De la même façon, après la cérémonie, on parvint au cimetière. Là, au moment de l'aspersion finale, ma mère et mes belles-sœurs de pleurer, de sangloter sans fin,—ce qui ne fut pas sans me causer une surprise profonde étant donné leur crainte si souvent manifestée de voir la disparue «durer trop longtemps». Je compris que ces sanglots ne survenaient que pour la forme, parce qu'il était d'usage d'en faire entendre à ce moment.

Pour moi, les quelques larmes qui brouillèrent mes yeux au moment de la descente du cercueil dans la fosse eurent au moins le mérite d'être sincères.

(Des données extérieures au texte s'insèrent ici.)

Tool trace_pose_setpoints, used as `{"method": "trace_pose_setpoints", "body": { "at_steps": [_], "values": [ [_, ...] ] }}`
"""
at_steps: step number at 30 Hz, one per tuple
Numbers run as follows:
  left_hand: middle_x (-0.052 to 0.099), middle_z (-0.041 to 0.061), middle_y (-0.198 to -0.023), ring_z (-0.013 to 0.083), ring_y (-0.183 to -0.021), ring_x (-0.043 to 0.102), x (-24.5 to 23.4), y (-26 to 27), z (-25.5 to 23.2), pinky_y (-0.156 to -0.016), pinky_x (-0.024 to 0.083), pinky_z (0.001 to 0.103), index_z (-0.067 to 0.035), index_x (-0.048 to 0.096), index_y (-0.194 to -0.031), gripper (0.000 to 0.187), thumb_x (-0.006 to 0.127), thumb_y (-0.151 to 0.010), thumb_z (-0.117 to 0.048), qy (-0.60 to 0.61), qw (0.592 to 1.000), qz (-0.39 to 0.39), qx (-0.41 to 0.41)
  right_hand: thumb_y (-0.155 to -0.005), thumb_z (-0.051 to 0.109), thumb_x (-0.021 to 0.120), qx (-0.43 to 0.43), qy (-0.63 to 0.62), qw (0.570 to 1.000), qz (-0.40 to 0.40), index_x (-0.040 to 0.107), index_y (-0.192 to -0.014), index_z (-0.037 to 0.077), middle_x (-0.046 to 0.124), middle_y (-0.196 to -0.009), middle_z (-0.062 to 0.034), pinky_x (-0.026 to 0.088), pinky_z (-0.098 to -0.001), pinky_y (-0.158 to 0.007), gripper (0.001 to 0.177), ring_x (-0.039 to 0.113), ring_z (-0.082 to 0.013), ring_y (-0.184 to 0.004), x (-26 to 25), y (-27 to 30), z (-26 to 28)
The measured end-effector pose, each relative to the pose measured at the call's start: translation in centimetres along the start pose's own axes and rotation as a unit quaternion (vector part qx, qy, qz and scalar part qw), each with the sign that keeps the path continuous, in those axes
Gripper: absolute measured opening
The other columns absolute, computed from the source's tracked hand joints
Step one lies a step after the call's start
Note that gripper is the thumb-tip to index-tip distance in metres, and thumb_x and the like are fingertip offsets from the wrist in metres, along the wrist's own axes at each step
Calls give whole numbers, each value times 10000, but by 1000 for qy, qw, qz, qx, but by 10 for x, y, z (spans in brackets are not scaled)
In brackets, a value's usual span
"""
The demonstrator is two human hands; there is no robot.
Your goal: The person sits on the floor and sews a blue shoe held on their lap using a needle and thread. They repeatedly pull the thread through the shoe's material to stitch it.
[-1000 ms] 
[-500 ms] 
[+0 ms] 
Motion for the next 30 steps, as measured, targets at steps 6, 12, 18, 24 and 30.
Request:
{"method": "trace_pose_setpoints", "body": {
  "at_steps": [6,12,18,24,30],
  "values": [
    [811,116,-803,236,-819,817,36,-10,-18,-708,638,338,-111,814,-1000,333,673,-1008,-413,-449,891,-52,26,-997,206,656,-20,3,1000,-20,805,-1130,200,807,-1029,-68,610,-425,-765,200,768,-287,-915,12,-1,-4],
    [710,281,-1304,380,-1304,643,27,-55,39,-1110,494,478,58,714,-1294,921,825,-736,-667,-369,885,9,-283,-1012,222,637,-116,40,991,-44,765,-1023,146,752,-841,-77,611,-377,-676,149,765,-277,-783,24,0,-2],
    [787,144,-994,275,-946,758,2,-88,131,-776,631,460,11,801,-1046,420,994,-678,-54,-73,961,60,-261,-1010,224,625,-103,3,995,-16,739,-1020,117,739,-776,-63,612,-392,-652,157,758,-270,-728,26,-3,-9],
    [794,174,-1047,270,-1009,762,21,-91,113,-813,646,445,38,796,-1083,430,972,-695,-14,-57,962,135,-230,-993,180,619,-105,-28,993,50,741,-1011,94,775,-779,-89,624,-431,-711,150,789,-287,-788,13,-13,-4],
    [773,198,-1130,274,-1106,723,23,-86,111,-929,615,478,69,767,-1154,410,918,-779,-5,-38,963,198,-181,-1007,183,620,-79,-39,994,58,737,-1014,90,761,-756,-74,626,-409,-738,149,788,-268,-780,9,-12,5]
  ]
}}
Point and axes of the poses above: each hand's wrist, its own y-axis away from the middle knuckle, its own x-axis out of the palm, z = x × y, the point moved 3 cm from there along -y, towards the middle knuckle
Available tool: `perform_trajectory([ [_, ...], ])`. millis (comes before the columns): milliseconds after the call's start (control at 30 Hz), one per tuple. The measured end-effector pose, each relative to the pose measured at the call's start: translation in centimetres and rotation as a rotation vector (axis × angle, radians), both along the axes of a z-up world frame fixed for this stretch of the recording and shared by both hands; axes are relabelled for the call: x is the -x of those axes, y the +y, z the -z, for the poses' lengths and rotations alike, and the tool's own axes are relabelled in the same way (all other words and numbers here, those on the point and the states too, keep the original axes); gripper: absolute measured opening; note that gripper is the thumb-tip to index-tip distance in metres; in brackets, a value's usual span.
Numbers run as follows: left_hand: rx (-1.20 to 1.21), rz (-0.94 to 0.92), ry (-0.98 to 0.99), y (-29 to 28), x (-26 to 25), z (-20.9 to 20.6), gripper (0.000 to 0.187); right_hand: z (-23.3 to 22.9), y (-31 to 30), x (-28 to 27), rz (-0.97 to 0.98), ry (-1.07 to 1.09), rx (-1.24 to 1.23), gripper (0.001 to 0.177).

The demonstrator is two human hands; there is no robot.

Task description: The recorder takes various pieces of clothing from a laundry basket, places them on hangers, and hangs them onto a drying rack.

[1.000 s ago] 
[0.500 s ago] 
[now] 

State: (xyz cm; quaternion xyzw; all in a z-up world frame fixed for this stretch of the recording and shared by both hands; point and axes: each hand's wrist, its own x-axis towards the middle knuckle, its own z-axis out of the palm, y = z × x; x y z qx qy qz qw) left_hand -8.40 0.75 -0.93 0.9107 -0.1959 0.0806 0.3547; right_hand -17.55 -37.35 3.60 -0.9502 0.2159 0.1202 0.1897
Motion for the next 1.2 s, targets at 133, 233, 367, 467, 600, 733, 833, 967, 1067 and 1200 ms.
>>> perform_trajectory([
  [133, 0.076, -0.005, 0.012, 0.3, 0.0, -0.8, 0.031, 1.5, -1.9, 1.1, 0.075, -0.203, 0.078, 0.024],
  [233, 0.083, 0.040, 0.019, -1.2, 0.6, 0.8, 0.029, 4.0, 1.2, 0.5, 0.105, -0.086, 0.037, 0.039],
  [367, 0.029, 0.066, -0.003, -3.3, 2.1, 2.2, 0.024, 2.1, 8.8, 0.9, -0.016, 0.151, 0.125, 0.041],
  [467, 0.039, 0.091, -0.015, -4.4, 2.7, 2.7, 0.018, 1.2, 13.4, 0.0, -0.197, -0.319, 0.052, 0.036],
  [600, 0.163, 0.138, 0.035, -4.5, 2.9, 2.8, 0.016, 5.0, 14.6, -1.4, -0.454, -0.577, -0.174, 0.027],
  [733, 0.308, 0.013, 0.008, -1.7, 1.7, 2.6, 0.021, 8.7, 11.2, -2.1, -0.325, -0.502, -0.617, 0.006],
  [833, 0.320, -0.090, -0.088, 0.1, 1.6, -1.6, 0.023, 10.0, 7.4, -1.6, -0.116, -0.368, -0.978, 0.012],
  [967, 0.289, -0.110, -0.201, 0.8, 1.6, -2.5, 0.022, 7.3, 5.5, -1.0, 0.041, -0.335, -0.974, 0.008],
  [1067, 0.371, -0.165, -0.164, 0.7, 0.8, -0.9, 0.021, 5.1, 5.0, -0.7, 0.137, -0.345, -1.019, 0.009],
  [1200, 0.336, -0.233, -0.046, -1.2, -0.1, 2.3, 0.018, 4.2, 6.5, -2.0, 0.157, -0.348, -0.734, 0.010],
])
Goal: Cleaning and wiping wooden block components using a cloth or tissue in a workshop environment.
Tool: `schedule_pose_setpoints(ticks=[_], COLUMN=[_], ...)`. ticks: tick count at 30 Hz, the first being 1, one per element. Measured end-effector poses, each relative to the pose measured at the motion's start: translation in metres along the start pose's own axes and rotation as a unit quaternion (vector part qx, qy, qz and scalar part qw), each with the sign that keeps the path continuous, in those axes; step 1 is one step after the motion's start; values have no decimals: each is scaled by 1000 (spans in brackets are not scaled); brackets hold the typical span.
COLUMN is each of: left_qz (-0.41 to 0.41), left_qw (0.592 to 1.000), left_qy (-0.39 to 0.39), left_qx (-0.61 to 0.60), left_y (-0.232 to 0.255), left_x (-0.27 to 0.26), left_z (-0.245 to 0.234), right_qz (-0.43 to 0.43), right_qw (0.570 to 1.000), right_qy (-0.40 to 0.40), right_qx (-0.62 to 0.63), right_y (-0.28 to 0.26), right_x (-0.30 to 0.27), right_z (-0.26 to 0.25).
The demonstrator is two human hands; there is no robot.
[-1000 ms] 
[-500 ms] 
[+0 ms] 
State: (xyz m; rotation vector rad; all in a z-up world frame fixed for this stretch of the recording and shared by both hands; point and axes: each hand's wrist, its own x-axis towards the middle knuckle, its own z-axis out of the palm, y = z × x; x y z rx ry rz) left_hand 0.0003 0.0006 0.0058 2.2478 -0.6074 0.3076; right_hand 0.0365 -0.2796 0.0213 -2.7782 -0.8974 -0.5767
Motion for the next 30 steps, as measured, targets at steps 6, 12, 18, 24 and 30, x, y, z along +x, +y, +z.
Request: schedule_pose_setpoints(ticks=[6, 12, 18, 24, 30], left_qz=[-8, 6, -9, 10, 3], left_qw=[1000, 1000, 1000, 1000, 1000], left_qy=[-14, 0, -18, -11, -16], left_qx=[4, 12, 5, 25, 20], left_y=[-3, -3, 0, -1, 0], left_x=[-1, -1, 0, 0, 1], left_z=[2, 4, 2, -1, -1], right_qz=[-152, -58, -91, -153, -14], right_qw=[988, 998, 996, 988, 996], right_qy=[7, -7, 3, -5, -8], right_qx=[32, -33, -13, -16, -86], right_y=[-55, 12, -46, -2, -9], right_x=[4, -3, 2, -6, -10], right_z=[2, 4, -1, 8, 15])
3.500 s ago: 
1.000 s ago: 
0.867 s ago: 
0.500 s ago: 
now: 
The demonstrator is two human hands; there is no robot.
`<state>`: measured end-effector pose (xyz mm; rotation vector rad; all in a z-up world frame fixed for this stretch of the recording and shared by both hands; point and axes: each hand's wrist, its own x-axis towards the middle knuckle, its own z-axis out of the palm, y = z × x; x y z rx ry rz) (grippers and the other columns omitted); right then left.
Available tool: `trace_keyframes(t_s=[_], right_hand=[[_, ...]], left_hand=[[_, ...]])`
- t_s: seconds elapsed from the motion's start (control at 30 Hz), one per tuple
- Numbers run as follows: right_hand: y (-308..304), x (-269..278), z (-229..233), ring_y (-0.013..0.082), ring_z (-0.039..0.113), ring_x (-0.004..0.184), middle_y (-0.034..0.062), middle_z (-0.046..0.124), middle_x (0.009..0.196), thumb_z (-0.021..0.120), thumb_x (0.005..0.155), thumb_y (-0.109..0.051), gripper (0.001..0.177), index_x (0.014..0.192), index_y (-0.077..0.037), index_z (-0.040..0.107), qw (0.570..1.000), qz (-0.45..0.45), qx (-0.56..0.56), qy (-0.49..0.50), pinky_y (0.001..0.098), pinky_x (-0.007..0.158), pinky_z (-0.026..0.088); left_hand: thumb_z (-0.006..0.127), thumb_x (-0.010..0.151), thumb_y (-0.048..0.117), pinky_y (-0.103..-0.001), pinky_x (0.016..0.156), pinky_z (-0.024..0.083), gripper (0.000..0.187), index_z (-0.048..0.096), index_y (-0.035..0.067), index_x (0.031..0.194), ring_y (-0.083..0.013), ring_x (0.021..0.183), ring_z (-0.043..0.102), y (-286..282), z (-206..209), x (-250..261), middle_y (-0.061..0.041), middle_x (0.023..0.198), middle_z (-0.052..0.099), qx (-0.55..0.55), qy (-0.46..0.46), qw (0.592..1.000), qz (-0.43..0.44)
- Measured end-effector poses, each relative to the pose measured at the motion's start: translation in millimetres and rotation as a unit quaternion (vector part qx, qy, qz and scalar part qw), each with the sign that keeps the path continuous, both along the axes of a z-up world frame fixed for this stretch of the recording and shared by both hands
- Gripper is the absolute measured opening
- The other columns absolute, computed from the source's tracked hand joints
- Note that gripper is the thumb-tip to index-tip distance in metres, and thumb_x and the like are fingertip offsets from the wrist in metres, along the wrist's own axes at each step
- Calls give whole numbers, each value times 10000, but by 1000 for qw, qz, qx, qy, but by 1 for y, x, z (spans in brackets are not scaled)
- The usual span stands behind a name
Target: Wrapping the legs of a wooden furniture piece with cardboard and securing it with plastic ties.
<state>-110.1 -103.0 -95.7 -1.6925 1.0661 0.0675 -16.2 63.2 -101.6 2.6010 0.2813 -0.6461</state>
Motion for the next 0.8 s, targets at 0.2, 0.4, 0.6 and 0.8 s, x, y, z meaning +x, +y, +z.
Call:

Quand tout fut terminé, les parents d'Agonges vinrent déjeuner chez nous. On avait fait quelques préparatifs, acheté du vin et un morceau de viande pour la soupe; ma mère ajouta une omelette. Le repas dura longtemps et, vers la fin, l'oncle Toinot redit une fois de plus dans quelles conditions il avait tué son Russe! C'est que tous les rassemblements se terminent à peu près de la même manière, qu'ils soient motivés par un mariage, un baptême, un deuil ou par tel autre événement de moindre importance. Pourvu qu'il y ait un repas avec de l'extra, un repas donnant l'occasion de demeurer plusieurs heures à table, on en arrive fatalement à émettre des souvenirs où chacun se donne le beau rôle et en tourne d'autres en ridicule, à raconter des histoires comiques ou osées… Hâbleries, grivoiseries, médisances, mensonges et sottises!

De ce repas funèbre, seules, les chansons furent bannies.


Peu de temps après la mort de ma grand'mère ma sœur Catherine nous quitta donc pour aller servir à Moulins chez une parente de Mme Boutry.

La Catherine avait alors vingt-quatre ans. De physionomie sympathique, elle avait plu tout de suite à la dame qui la demandait fréquemment pour venir en aide à la bonne. Ma sœur prit goût à ce qu'elle faisait et voyait faire dans cette maison; elle adopta bientôt les manières polies et soumises qu'il faut pour servir les riches; elle en vint même à prendre une certaine familiarité respectueuse avec les Boutry qui lui témoignaient de la bonté.